What is required: What follows is a set of records; copy all of it exactly.

The input:
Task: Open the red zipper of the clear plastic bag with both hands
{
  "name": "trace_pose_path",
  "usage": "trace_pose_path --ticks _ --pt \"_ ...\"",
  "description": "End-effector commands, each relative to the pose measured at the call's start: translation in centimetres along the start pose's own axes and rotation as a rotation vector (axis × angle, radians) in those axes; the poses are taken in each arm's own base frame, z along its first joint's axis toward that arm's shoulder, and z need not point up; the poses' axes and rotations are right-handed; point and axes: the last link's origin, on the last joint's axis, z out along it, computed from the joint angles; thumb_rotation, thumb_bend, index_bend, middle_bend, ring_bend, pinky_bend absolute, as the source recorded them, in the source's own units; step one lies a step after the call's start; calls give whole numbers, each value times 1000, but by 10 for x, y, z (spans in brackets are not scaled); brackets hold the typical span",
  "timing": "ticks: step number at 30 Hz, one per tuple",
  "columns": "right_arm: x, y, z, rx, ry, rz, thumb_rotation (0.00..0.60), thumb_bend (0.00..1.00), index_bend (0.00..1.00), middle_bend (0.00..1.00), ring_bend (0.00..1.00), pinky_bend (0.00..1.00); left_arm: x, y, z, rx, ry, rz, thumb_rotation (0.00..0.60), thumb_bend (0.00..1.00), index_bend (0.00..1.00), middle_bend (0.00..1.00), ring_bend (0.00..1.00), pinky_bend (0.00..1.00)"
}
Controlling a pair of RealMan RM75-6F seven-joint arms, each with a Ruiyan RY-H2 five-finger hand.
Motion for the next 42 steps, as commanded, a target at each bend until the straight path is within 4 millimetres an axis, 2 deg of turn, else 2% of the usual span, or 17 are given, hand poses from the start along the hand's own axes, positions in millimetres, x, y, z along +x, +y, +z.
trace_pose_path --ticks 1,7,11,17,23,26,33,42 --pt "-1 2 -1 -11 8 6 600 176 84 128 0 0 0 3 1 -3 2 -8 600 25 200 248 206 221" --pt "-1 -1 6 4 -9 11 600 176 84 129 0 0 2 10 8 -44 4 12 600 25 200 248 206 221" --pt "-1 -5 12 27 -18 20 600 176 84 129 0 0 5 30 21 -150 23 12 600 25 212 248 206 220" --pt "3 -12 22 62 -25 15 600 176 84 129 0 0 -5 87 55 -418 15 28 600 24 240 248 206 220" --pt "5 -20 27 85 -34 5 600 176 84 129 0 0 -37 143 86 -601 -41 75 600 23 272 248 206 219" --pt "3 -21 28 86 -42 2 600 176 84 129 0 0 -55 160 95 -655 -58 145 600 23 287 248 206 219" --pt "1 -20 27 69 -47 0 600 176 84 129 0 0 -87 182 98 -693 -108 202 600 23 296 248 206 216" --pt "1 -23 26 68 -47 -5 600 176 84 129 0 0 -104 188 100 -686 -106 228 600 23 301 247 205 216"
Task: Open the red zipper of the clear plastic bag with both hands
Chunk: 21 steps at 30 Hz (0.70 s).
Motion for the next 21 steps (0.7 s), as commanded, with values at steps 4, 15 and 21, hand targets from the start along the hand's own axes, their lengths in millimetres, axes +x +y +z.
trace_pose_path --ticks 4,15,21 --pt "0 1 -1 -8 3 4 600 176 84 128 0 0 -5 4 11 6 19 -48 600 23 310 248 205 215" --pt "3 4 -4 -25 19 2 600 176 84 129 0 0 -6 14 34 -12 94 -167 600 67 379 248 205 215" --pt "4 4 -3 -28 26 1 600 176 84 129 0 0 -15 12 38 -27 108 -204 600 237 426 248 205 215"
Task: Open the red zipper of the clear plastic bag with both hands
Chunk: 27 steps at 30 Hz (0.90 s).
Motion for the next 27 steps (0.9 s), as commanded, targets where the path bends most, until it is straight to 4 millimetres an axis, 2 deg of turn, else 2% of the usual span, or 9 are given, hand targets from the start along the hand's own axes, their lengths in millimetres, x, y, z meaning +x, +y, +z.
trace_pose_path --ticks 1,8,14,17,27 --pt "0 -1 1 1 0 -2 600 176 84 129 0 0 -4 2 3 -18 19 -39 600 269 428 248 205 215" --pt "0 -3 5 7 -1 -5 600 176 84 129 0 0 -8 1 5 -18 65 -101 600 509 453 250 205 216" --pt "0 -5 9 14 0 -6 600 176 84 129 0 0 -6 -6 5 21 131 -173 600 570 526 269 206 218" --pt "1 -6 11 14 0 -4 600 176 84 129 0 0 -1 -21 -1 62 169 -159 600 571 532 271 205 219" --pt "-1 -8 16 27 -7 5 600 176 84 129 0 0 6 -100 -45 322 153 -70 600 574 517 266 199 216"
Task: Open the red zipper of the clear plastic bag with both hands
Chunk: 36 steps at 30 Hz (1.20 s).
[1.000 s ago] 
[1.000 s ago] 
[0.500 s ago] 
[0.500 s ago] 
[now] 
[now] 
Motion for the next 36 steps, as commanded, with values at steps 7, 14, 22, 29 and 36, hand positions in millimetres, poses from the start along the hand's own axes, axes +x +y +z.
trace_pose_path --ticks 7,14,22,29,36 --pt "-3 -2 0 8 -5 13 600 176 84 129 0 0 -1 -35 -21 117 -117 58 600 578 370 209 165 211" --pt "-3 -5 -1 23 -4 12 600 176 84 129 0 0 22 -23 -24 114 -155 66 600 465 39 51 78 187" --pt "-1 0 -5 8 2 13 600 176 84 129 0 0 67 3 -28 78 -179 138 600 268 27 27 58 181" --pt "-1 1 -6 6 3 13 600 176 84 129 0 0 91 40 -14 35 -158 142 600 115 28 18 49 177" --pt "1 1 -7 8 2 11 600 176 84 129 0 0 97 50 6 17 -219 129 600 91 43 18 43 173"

Response to the task:
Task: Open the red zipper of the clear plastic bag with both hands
{
  "name": "trace_pose_path",
  "usage": "trace_pose_path --ticks _ --pt \"_ ...\"",
  "description": "End-effector commands, each relative to the pose measured at the call's start: translation in centimetres along the start pose's own axes and rotation as a rotation vector (axis × angle, radians) in those axes; the poses are taken in each arm's own base frame, z along its first joint's axis toward that arm's shoulder, and z need not point up; the poses' axes and rotations are right-handed; point and axes: the last link's origin, on the last joint's axis, z out along it, computed from the joint angles; thumb_rotation, thumb_bend, index_bend, middle_bend, ring_bend, pinky_bend absolute, as the source recorded them, in the source's own units; step one lies a step after the call's start; calls give whole numbers, each value times 1000, but by 10 for x, y, z (spans in brackets are not scaled); brackets hold the typical span",
  "timing": "ticks: step number at 30 Hz, one per tuple",
  "columns": "right_arm: x, y, z, rx, ry, rz, thumb_rotation (0.00..0.60), thumb_bend (0.00..1.00), index_bend (0.00..1.00), middle_bend (0.00..1.00), ring_bend (0.00..1.00), pinky_bend (0.00..1.00); left_arm: x, y, z, rx, ry, rz, thumb_rotation (0.00..0.60), thumb_bend (0.00..1.00), index_bend (0.00..1.00), middle_bend (0.00..1.00), ring_bend (0.00..1.00), pinky_bend (0.00..1.00)"
}
Controlling a pair of RealMan RM75-6F seven-joint arms, each with a Ruiyan RY-H2 five-finger hand.
Motion for the next 42 steps, as commanded, a target at each bend until the straight path is within 4 millimetres an axis, 2 deg of turn, else 2% of the usual span, or 17 are given, hand poses from the start along the hand's own axes, positions in millimetres, x, y, z along +x, +y, +z.
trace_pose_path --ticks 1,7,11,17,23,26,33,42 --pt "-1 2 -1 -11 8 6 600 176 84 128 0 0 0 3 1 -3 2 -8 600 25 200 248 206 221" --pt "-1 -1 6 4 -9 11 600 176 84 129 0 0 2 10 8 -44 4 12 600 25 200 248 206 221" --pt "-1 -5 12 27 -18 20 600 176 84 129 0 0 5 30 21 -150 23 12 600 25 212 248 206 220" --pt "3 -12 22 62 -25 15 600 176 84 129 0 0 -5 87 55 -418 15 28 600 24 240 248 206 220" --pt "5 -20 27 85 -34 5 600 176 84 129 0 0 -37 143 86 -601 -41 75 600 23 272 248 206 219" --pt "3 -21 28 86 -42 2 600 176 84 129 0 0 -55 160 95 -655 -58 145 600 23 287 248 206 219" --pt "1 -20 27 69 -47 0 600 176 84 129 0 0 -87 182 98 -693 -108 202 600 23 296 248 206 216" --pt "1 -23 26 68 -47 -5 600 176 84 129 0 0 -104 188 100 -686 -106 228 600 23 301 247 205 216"
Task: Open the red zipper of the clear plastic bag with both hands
Chunk: 21 steps at 30 Hz (0.70 s).
Motion for the next 21 steps (0.7 s), as commanded, with values at steps 4, 15 and 21, hand targets from the start along the hand's own axes, their lengths in millimetres, axes +x +y +z.
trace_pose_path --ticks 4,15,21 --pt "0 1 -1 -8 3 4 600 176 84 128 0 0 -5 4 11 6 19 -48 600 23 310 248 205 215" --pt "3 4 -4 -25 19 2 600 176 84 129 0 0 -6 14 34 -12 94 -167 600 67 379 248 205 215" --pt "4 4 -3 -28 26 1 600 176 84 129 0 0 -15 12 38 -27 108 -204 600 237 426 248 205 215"
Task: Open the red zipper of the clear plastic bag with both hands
Chunk: 27 steps at 30 Hz (0.90 s).
Motion for the next 27 steps (0.9 s), as commanded, targets where the path bends most, until it is straight to 4 millimetres an axis, 2 deg of turn, else 2% of the usual span, or 9 are given, hand targets from the start along the hand's own axes, their lengths in millimetres, x, y, z meaning +x, +y, +z.
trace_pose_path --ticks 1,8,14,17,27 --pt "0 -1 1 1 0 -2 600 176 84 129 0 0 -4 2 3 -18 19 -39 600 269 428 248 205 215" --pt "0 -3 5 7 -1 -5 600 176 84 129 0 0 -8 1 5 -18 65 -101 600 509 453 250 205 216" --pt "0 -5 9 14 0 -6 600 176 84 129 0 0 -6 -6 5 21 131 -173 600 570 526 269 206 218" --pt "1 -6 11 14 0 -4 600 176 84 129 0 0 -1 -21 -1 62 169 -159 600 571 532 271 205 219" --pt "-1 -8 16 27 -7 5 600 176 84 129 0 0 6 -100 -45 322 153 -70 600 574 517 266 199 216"
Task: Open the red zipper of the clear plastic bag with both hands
Chunk: 36 steps at 30 Hz (1.20 s).
[1.000 s ago] 
[1.000 s ago] 
[0.500 s ago] 
[0.500 s ago] 
[now] 
[now] 
Motion for the next 36 steps, as commanded, with values at steps 7, 14, 22, 29 and 36, hand positions in millimetres, poses from the start along the hand's own axes, axes +x +y +z.
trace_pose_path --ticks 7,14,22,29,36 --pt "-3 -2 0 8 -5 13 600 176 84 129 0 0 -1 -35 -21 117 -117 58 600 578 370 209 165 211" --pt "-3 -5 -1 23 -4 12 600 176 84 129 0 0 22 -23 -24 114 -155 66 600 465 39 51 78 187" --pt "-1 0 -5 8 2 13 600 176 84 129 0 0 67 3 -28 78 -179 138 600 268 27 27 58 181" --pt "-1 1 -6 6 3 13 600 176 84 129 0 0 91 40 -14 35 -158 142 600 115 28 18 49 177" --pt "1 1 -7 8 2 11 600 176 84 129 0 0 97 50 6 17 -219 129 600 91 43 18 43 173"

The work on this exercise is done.